Poésie du dimanche (19) : Hervé Micolet, « Les Cavales, I ».

Je voulais commencer ce cycle depuis déjà un bon moment. J’achète le premier tome après que le deuxième est déjà publié, aussi dois-je moi aussi cavaler pour rattraper mon retard. Deux éléments majeurs m’amènent à cette lecture : bien sûr l’ambition de l’ensemble, avec son rapport concentré et profond à la tradition et aux moyens de la remotiver ; et puis, plus matériellement, la recommandation de Pierre Vinclair.

Ma première impression de lecteur, peut-être étrange vue de l’extérieur, est celle d’une concentration proche de celle qu’on trouve par exemple chez Hilda Doolittle. Sans doute est-ce lié à plusieurs raisons : l’absence de narration véritable, de scène déterminée, mais surtout l’épaisseur culturelle, les références explicites ou souterraines, qui à la fois nécessitent une attention soutenue et font errer dans dans la mémoire poétique.
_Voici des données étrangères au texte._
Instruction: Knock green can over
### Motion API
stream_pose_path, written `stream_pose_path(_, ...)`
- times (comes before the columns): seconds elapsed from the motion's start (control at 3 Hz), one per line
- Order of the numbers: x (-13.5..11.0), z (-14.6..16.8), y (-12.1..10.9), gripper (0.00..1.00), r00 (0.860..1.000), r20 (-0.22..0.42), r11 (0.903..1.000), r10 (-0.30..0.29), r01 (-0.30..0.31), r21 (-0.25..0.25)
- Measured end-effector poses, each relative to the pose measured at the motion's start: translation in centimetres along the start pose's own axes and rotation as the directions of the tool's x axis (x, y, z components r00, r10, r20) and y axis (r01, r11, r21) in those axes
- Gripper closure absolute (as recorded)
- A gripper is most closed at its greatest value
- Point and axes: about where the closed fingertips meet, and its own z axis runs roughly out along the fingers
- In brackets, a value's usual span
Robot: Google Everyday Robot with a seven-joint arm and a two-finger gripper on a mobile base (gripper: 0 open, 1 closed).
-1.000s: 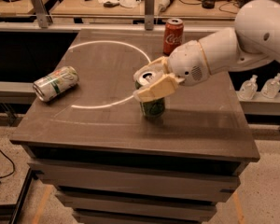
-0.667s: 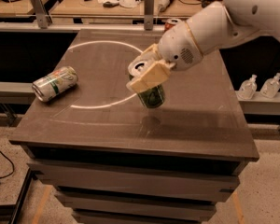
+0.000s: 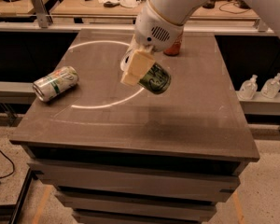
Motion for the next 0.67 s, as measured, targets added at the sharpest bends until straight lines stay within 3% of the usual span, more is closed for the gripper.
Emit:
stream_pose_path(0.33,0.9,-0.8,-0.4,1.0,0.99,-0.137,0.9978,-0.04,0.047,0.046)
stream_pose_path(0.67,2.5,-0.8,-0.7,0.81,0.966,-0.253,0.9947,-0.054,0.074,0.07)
Les lignes qui traversent ce livre sont très nombreuses, mais on peut en distinguer deux centrales. Tout d’abord, le thème de la mort, la méditation de la mort, tantôt philosophique, tantôt matérielle (les tombes, le passage sur l’incinération), tantôt plus personnelle (la deuxième partie et le deuil de la mère). Les livres de deuil ou issus du deuil forment presque un genre complet dans la poésie contemporaine, ou alors c’est que, par un hasard objectif, je me retrouve systématiquement avec des livres traitant du deuil. Est néanmoins très rassurant et réjouissant le fait que chacun de ces livres sont très différents, et d’une grande richesse dans leurs genres divers. Une deuxième ligne est la remotivation des figures féminines (Vénus, Marie, les nymphes, etc.) qui viennent se mêler à la figure maternelle. L’Hymne initial à Venus se transforme tantôt en élégie, tantôt en épopée de la mélancolie.
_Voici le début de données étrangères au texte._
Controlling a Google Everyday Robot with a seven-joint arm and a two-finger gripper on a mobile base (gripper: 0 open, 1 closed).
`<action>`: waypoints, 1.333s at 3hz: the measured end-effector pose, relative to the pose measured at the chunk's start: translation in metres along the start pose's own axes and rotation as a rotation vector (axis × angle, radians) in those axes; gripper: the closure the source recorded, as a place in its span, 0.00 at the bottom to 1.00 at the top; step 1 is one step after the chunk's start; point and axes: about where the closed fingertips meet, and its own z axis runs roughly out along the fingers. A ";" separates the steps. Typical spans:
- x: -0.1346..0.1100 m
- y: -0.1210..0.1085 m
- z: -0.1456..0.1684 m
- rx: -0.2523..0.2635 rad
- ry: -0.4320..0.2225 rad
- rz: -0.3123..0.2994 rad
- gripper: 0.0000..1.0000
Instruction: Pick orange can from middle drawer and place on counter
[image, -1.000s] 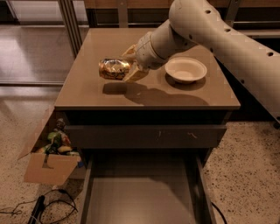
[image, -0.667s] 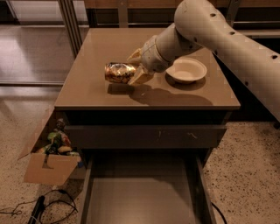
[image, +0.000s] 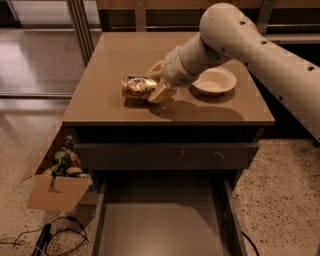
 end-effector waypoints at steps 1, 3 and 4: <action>0.003 0.005 0.006 -0.013 0.001 0.010 0.82; 0.003 0.005 0.006 -0.013 0.001 0.010 0.28; 0.002 0.005 0.006 -0.013 0.001 0.010 0.00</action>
Offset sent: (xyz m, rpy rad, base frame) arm -0.0016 0.0012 -0.0074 -0.0030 0.0160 -0.0005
Chantez comme les antiques Suppliantes,

comme les Pleureuses des morts ou Jérémie

solitaire, le cri du cœur

et du bon sens : Oh yoyoï,

car il y a de quoi dans la plupart des temps

du monde, et plus loin c’est se recommander

au tout premier atome ainsi qu’il fut,

vierge et dépêché, Rien et Tout

ainsi que du soufre ou des terres rouges

remontent jusqu’au repaire terrestre.

Où la plainte commence, c’est qu’on entre

dans quelque zone entre deux, où commence

ce qui est long, la lamentation

de la vie. […] (p. 102)

Il y a les références qu’on maîtrise, qu’on est content de revoir : Scève, Sponde, la fin’amor, et bien d’autres. Il y a ce qui nous échappe (je découvre la référence à Parménide dans l’article que Marc Wetzel consacre au livre), il y a ce qu’on perçoit comme référence mais qu’on n’assimile pas (beaucoup de références en langue anglaise m’échappent). Tantôt la joie du retour au territoire apprécié, tantôt l’attrait du territoire exotique sous le brouillard. Marc Wetzel parle à la fin de son article d’une « globale inaccessibilité », striée « d’éclairs d’un génie franc et fraternel », et c’est bien ce qu’on retire d’une première lecture ; mais, en prenant le temps d’aller dans la matière du texte, il y a finalement plus d’éclats que d’obscurités. Certes une poésie exigeante, comme tout ce qui est issu des longues méditations entamées au début du XXe siècle, mais une méditation sur l’être et la finitude finalement assez généreuse.

A la fin de sa vie, Yves Bonnefoy appelait à l’écriture de longs poèmes. Il en donna l’exemple dans plusieurs textes repris dans L’Heure présente, recueil qui m’a donné peu de satisfaction, alors que j’étais encore un jeune homme : Bonnefoy a bien plutôt été un maître de la forme courte, d’ailleurs à cette époque revint-il au sonnet. Hervé Micolet poursuit une méditation sur la mort par d’autres moyens, avec une poétique et des références très différentes de celle de Bonnefoy bien sûr, mais il me semble qu’il exemplifie à merveille ce que peuvent être de longs poèmes dans le cadre français contemporain. De même qu’il y a deux mois en lisant le deuxième tome des Encadrements de Pierre Vinclair, on est heureux de voir les poètes contemporains manifester de grandes ambitions poétiques, et plus encore heureux de les voir être à la hauteur de leurs ambitions.